__Work to complete__: Exact transcription begins at the first line of the material below and ends with the line holding "If you would"; pictures are skipped.

---------- Task data

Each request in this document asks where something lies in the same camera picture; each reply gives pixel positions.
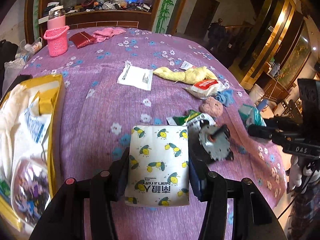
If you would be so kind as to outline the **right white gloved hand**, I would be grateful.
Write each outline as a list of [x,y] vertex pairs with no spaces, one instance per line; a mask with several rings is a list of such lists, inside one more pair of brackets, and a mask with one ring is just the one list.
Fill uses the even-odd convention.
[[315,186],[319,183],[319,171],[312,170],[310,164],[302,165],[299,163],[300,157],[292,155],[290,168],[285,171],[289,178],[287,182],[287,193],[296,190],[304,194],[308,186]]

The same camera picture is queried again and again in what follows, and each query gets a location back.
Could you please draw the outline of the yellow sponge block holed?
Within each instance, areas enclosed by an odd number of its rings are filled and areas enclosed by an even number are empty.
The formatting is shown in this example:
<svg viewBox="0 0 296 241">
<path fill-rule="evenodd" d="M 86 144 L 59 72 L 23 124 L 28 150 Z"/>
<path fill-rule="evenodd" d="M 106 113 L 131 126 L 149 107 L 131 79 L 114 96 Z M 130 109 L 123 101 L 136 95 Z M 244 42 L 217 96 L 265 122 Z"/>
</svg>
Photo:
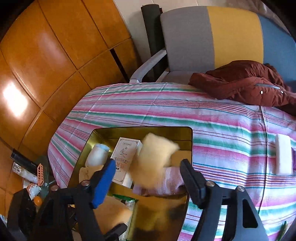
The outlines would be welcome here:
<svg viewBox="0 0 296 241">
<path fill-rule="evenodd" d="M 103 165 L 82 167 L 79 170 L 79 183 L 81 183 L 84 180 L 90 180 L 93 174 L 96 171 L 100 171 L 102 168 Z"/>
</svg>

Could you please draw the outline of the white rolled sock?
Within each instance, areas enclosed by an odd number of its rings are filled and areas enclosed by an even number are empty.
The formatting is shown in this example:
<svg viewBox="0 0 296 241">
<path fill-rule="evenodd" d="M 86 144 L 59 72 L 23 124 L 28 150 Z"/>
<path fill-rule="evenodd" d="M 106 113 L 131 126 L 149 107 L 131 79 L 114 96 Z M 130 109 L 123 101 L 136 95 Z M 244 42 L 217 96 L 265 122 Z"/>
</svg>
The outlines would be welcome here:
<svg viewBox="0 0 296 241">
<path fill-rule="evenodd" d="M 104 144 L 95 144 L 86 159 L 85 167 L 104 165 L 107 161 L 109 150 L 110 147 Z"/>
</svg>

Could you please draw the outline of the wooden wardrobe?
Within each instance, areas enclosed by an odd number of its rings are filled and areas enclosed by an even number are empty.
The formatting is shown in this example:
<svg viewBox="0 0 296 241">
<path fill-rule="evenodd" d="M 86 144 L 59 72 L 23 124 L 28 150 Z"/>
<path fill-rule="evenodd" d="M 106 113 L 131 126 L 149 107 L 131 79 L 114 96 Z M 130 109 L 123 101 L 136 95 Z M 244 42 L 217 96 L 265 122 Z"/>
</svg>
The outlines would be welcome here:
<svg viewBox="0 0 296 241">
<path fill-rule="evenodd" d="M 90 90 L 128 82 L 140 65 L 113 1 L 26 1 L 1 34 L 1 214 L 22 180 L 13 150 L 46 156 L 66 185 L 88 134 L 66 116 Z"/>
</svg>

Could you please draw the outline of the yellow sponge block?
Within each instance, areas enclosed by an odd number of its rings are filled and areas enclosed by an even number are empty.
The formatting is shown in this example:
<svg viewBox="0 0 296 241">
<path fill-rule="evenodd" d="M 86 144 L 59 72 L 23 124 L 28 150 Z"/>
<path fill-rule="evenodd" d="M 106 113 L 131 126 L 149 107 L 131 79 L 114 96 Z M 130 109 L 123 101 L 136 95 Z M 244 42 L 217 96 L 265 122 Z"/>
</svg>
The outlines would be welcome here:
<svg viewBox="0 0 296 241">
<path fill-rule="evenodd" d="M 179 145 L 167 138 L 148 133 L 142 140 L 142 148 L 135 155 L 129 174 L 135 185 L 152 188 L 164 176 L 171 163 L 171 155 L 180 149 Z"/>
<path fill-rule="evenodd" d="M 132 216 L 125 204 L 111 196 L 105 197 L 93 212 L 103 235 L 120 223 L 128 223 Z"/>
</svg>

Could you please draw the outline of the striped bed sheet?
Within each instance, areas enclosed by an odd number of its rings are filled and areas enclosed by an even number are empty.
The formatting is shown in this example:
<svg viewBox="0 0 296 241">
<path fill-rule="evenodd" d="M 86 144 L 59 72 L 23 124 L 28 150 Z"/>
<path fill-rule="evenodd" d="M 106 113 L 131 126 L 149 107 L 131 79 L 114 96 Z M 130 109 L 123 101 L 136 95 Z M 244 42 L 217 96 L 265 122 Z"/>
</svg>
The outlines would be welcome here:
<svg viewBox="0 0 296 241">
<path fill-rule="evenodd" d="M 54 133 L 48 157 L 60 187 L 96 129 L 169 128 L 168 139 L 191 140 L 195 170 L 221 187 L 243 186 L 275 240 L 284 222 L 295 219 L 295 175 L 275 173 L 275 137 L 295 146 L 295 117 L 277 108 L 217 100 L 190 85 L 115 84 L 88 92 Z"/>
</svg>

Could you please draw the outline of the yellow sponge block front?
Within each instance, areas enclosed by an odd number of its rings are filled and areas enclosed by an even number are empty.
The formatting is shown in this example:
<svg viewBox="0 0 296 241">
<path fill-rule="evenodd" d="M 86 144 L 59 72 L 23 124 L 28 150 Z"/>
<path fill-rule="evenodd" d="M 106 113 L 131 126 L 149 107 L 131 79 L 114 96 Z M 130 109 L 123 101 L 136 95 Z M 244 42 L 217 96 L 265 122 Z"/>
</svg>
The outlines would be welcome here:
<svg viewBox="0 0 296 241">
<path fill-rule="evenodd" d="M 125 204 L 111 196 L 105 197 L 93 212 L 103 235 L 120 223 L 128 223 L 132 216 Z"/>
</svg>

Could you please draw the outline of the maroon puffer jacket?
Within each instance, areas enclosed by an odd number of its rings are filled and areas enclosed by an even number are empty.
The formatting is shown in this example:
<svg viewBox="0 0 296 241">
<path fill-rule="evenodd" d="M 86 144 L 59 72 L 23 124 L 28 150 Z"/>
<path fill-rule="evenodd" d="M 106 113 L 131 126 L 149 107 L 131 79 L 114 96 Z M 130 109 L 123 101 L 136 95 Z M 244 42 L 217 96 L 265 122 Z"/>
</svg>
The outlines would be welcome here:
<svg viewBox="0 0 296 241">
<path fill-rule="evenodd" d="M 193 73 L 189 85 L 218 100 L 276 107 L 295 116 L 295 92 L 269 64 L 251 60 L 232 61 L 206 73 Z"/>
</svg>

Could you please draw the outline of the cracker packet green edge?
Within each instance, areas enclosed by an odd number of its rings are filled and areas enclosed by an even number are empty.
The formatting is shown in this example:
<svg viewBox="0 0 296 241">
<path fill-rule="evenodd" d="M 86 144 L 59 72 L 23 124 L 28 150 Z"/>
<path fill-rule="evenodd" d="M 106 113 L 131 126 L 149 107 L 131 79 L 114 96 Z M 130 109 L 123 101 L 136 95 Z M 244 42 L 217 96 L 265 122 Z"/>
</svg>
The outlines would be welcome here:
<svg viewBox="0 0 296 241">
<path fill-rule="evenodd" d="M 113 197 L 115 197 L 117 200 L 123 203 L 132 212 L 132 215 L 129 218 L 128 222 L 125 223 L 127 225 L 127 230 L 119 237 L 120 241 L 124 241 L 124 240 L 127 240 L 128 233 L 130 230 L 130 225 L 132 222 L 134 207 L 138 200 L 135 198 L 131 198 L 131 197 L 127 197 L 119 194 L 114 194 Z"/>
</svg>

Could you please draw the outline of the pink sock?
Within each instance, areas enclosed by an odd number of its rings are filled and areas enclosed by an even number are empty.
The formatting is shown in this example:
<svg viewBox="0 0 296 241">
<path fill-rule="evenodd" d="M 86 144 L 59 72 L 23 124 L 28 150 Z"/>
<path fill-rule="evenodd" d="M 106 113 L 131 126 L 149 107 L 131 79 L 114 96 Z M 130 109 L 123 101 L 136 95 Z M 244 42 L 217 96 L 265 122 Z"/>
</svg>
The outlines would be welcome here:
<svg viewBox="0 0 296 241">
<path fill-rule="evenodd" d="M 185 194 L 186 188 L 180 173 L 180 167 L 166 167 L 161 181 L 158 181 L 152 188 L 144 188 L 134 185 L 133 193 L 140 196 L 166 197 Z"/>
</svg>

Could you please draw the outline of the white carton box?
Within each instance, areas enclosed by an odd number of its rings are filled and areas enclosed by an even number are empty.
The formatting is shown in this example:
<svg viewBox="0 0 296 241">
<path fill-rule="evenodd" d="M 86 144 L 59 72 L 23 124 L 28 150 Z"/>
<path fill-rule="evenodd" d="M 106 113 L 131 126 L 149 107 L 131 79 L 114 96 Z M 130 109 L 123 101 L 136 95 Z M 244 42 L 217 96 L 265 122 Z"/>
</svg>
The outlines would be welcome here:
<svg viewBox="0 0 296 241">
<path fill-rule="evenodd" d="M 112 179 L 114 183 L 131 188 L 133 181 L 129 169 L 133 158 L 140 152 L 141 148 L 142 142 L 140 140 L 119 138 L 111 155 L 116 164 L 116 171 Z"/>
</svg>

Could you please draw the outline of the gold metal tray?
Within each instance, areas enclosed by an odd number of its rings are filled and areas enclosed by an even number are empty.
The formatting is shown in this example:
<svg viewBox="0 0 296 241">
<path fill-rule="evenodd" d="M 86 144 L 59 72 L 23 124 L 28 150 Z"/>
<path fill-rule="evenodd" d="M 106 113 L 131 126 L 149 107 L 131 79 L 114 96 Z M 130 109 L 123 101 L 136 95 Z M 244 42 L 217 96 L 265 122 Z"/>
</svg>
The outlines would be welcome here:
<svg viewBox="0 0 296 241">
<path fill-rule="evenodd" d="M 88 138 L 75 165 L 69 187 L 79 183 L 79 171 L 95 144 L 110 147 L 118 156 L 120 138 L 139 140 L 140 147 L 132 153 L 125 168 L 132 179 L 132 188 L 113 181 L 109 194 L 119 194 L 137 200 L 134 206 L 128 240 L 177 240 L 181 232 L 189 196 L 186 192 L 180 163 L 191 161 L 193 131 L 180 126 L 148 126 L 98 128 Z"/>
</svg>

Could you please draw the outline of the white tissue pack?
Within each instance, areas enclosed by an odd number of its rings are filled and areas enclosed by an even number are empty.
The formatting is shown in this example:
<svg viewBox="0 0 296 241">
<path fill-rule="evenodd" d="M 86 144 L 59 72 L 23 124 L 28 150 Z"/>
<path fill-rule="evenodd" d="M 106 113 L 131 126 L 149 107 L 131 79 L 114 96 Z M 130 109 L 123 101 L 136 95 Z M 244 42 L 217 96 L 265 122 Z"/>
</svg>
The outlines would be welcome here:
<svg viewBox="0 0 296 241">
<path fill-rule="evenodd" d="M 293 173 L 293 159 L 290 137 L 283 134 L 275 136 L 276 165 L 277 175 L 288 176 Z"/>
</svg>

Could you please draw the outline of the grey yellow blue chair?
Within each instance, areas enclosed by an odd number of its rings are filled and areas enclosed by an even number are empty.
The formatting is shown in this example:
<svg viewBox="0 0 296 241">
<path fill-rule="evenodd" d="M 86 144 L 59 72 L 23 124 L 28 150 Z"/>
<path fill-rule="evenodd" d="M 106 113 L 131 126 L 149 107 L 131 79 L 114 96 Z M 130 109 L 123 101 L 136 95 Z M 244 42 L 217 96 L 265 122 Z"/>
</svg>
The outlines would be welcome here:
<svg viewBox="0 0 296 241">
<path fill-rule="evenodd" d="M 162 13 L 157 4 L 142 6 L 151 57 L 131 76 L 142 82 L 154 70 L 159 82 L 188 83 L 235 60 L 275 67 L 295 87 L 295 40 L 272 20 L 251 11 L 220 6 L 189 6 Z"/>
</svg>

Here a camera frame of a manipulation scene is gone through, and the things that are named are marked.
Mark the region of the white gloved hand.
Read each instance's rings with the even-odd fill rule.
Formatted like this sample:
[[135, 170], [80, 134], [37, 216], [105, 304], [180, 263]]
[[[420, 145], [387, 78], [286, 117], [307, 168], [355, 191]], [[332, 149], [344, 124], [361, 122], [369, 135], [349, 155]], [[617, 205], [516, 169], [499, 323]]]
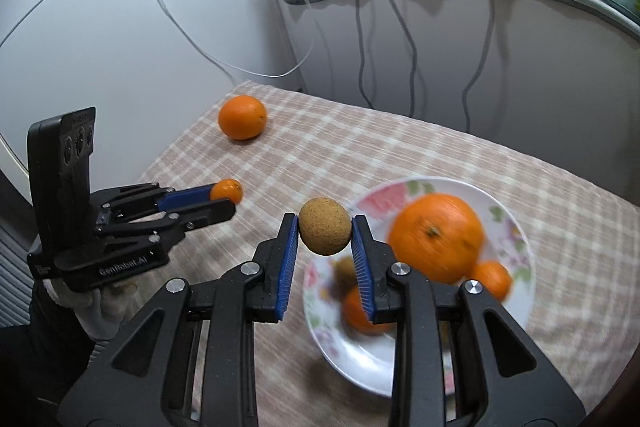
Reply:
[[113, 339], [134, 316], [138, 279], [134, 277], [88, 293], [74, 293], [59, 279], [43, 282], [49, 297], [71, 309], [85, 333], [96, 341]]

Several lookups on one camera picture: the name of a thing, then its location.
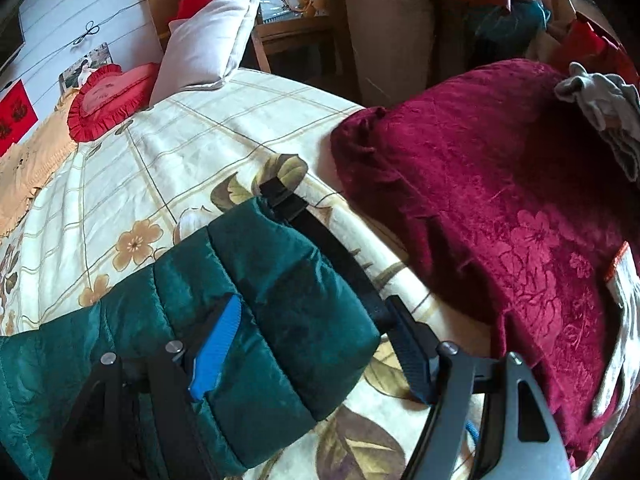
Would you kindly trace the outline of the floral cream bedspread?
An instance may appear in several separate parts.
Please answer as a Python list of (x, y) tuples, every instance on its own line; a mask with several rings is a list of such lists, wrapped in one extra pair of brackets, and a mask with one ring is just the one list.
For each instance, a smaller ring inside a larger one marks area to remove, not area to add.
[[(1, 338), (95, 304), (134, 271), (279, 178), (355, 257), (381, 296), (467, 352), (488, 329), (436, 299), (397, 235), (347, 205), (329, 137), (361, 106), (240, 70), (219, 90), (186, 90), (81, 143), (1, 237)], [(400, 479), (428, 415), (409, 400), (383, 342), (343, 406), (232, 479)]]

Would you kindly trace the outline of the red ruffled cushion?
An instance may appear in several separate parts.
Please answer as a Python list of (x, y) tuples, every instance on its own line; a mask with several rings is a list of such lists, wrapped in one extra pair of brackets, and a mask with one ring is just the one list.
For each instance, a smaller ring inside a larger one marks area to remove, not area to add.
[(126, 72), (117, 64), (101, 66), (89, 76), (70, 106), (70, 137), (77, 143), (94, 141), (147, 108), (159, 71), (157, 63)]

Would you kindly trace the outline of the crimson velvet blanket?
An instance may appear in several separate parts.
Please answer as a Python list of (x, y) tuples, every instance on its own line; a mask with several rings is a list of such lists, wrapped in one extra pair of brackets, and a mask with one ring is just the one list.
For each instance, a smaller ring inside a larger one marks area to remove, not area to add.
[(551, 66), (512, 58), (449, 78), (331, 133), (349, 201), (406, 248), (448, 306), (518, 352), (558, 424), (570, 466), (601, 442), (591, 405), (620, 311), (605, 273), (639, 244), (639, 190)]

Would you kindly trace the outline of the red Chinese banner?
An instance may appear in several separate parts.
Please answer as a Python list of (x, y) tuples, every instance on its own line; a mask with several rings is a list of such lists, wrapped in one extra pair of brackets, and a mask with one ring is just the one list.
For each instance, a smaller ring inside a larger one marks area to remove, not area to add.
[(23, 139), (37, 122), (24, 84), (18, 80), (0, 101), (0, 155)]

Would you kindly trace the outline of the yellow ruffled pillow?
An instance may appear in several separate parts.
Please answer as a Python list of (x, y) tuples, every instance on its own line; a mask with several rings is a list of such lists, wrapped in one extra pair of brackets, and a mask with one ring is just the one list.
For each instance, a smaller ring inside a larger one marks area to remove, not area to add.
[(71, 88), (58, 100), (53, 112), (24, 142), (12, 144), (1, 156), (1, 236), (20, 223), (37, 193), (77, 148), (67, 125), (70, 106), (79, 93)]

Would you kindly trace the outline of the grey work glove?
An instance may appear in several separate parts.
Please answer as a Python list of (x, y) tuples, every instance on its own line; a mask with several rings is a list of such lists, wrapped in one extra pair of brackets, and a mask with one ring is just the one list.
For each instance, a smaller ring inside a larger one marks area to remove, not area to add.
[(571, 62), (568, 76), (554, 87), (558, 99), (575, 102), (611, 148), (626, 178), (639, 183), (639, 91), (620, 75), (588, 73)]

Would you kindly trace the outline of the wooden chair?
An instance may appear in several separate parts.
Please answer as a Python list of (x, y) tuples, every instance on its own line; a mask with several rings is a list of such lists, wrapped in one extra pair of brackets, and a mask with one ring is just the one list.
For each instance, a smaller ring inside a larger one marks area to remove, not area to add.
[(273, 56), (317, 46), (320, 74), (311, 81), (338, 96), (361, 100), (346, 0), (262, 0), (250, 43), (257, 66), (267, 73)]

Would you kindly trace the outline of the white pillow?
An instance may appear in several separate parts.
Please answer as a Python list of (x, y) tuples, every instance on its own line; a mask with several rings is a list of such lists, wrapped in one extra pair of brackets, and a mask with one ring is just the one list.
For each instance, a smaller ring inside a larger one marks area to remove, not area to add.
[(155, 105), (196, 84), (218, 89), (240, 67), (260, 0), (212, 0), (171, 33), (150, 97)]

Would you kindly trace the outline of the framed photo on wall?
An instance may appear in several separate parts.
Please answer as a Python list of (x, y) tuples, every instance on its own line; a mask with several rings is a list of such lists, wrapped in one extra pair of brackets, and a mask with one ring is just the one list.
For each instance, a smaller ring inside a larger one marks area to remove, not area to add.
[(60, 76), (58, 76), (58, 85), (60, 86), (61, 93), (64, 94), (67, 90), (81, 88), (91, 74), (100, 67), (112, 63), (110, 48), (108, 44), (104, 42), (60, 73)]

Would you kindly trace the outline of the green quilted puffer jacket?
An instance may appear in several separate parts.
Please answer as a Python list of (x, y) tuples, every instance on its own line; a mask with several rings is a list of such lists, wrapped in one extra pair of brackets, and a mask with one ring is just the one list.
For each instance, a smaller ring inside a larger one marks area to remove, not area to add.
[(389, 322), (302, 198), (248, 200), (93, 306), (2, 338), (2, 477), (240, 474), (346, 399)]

--------------------

__Exercise solution__:
Each request in this document asks where something lies in the same camera picture; each reply gives pixel positions.
If you would be so kind as to outline the **right white gloved hand**, I would be grateful.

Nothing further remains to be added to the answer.